On the Island Mr. and Mrs. Sanchez held their self-quarantine up in the 2nd floor apartment on Central Avenue across from the Mastic Center. Mr. Sanchez built a small office to work from home and made another for Mrs. Sanchez so she could continue to give instruction to her Longfellow students remotely, using Teams and Zoom. The one benefit here is that this situation allowed the new parents to care for their newborn infant without concern for daycare issues.

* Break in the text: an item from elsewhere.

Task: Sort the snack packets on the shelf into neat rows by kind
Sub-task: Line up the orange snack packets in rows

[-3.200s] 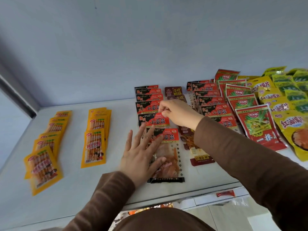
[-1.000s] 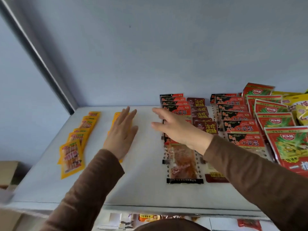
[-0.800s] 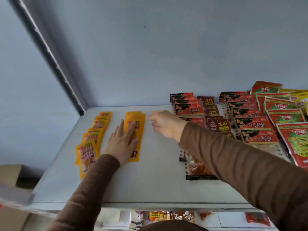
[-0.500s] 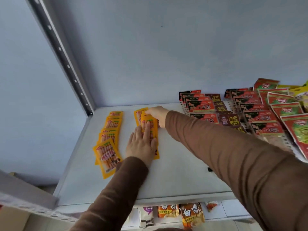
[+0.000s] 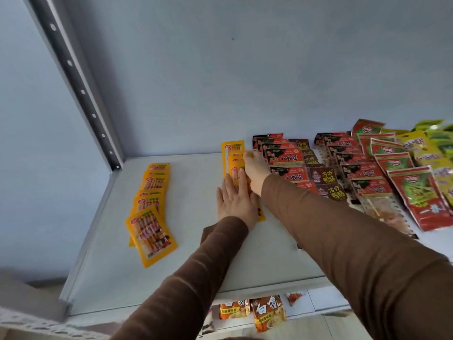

Others who have survived the Angry Elf Mafia attacks have bunkered down in their respective abodes, Zooming and Chatting like mad whenever possible and relying on the new system of take-out for diversion.

somehow massage webinars did not go over so well

Some businesses have become quite innovative. Many of you might have enjoyed the Zoom Pizza Webinar, in which the main Zoomer arranges for pizza\sandwiches\Mediterranean food to be delivered during the Webinar. Borg Rubbitsom tried this on behalf of his business A Touch of Wonder, but somehow massage webinars did not go over so well as other subjects. "Now breath deeply with your eyes closed and imagine Brunhilde's fingers pressing . . . here . . . ".

The self-quarantine situation works better for some than for others. The Quirkyalone club has been going gangbusters since self-isolation has been enforced. If you think about it, Zoom and Webchat are the best venues for people who do not want to engage in any risk of icky exchange of bodily fluids. It is all about flirting with no sex ever involved. Just like Freshman college.

Others who are more driven need more direct outlets. Mr. Burby, solid East Ender and eminent Rotarian, found himself at 62, divorced and devoid of prospects in the era of COVID where Huggin' and Kissin' is Prohibited.

So Mr. Burby researched the available options and landed upon one solution that seemed to resolve all of his problems.

his future wife: Elise, the Real Doll.

On a cold day in December the UPS man dropped off a long box that Mr. Burby quickly brought into the house via the garage. With the shades drawn and inquisitive neighbors rendered dormant, Mr. Burby unpacked what was to be his future wife: Elise, the Realdoll.

The camera pulls back from this scene to reveal the Editor reviewing the detritus of the year's end at his desk with the little lamp sending out such light and warmth as it could. All looked to the new year and a new, more capable and experienced Administration in Washington DC. Adults had entered the room and were now taking control over the misbehaving children.